The sensitivity evaluation is entirely based on the patient's self-report on his subjective sensations, therefore, when performing a neurological examination, sensitivity is investigated in the last place. Complaints and changes in the neurological status revealed in the pre-existing stages of the survey largely determine the characteristics of sensitivity studies in each individual patient. So, if the patient does not make complaints and no neurological disorders have been detected before, we can confine ourselves to screening sensitivity testing, which includes the study of pain sensitivity on the face, limbs and trunk, vibration and deep sensitivity on the limbs. On the contrary, if neurological disorders are identified and there are already assumptions about their cause, sensitivity is examined taking into account the formed hypothesis. Interpreting the results of a sensitivity study can be quite difficult. In many cases (fatigue, anxiety, depression, reduction of cognitive functions), self-evaluation of sensitive disorders does not reflect the real state of sensitive innervation of tissues and organs. So, an anxious patient with an analytical mindset is able to fix attention on the most insignificant sensations that have no clinical significance, while patients with a reduced level of wakefulness sometimes deny the most serious disorders.

Isolate simple and complex types of general somatosensory sensitivity. Simple types of general sensitivity according to their "receptor affiliation" are divided into superficial (perception of signals from the skin analyzer's exteroreceptors) and deep (perception of signals from the proprioceptors of the motor analyzer). In its turn, simple surface (skin or exteroceptive) sensitivity includes pain, temperature (cold and thermal), and tactile (touch, feeling of light touch), and simple deep sensitivity - the muscular-joint feeling (sense of passive movement, sense of position), dermal kinesthesia folds, a sense of pressure (strong touch), mass and vibration.

The results of the investigation of simple sensitivities reflect primarily the state of the receptor apparatus, the conductor part, and the primary sensory ("projection") cortical fields of the corresponding analyzers.

To complex types of sensitivity include a sense of localization, discrimination, two-dimensional and three-dimensional-spatial feeling. Sometimes the complex senses include the feeling of mass. Complex types of sensitivity are based on the analysis and synthesis of pulses of different modalities. Their research reflects the state of not only the conductor sections of analyzers and the primary sensory fields of the cortex, but also secondary and tertiary cortical receptor fields (that is, areas of the cortex that integrate information from various sensory organs).

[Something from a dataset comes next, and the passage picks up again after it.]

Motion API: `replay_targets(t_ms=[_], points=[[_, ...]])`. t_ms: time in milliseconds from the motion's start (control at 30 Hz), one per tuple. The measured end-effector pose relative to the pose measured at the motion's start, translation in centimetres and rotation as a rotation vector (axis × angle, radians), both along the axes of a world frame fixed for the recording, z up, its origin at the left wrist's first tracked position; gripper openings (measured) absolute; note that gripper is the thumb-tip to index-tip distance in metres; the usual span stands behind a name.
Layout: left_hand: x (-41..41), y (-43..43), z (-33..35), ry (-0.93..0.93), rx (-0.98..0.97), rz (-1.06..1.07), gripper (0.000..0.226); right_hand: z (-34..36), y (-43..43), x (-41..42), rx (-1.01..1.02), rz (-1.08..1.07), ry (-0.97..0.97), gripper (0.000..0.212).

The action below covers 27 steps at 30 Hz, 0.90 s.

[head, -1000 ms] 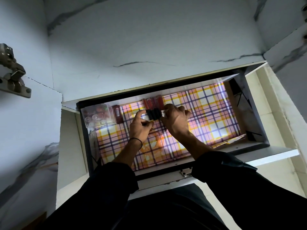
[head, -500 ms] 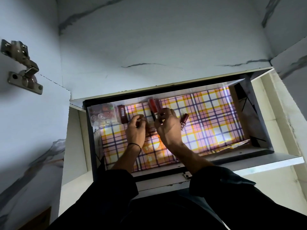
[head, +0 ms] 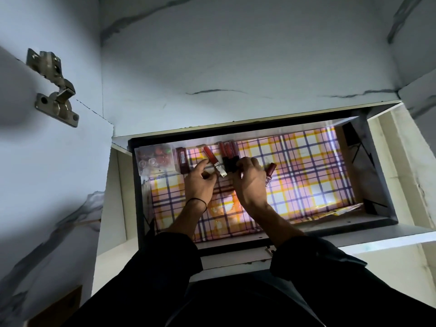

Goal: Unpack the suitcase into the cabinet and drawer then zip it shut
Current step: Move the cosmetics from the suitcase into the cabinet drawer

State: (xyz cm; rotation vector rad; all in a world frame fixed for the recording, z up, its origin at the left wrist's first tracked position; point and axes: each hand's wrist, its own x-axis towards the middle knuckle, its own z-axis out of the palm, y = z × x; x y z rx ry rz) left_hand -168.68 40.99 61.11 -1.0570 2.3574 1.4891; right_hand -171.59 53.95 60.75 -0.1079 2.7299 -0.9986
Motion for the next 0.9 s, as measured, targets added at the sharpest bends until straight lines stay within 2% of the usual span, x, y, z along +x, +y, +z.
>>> replay_targets(t_ms=[33,167,333,700,900], points=[[-0.2,0.3,-0.1,0.004,-0.004,-0.016,0.054,-0.2,0.3,-0.4,0.037,-0.018,-0.013,0.039],[-1.1,0.7,-0.2,0.003,-0.034,-0.099,0.063,-0.3,0.9,-2.1,0.170,0.034,-0.084,0.031],[-1.5,0.5,-0.4,-0.034,-0.054,-0.156,0.071,0.2,0.8,-3.1,0.104,0.079,-0.163,0.028],[-2.5,-1.5,-0.3,-0.074,-0.157,-0.372,0.071,-0.1,0.0,-2.0,0.005,0.023,-0.173,0.034],[-2.4,-1.7,-0.9,-0.063,-0.111,-0.351,0.072,0.2,0.7,-2.5,0.052,0.050,-0.171,0.034]])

Investigation of surface sensitivity

  • Pain sensitivity is examined using a special safe needle soldered into a plastic casing, and a new needle should be used for each new patient. Pressing the needle should be strong enough to cause a painful feeling, but not traumatic. It is unacceptable to stab the patient "to the blood" or leave a scratch after testing. In response to a prick, the patient should report his feelings ("keenly" or "stupidly"), and not simply state the fact of touch. It is necessary to adhere to a certain sequence of testing: pain sensitivity is checked at symmetrical points on the right and left sides of the body, moving from the distal extremities to the proximal or from the area of one dermatome to the other. If an increase in the threshold of pain sensitivity is detected, they move from the area of reduced perception of pain to a safe area, starting from the center to the edges to determine the boundaries of the disturbance area. The defeat of the trunk of the peripheral nerve causes a violation of sensitivity in the zone of its autonomic innervation, and the spinal cord injury in the zone of the corresponding dermatome. With polyneuropathy disorders of pain sensitivity occupy the territory of "gloves" and "socks". We also note the presence of hyperalgesia.
  • Tactile sensitivity is examined with a light touch of a piece of cotton wool or a brush with soft hair. Initially, they show the patient touches, applying them in the forehead area, and explain that he should report each touch he feels with the word "yes" or "feel." Then, the patient is asked to close his eyes and concentrate on analyzing the sensations obtained. The presence of hyperkeratosis in the region of the soles or palms increases the threshold of tactile sensitivity in these areas, which can not be considered as a neurological deficit.
  • Temperature sensitivity (sensation of heat, cold) is usually investigated only in patients with gipalgesia. Use tubes with a hot (32-40 ° C) and cold (not above 25 ° C) water or other cold and warm objects (for example, a metal hammer and a doctor's finger). First, they determine the patient's ability to distinguish between cold and hot, applying warm and cold objects alternately to a region with a presumably preserved sensitivity. Normally the difference of 2 ° C is already noticeable to the subject. Then apply a cold (or warm) object alternately to the symmetrical parts of the body, starting from the rear of the foot, moving upward and comparing the intensity of perception of the temperature stimulus to the right and left. Studies of cold and heat sensitivity are carried out separately, since they can be broken to varying degrees. If necessary, also investigate the temperature sensitivity in various dermatomes or in zones of autonomic innervation of the affected nerves, finding the boundaries of the changed sensitivity. A clear definition of the territory of the disturbed sensitivity, coinciding with a certain innervation, allows the subjective feeling of the patient to be transformed into an objective neurological sign.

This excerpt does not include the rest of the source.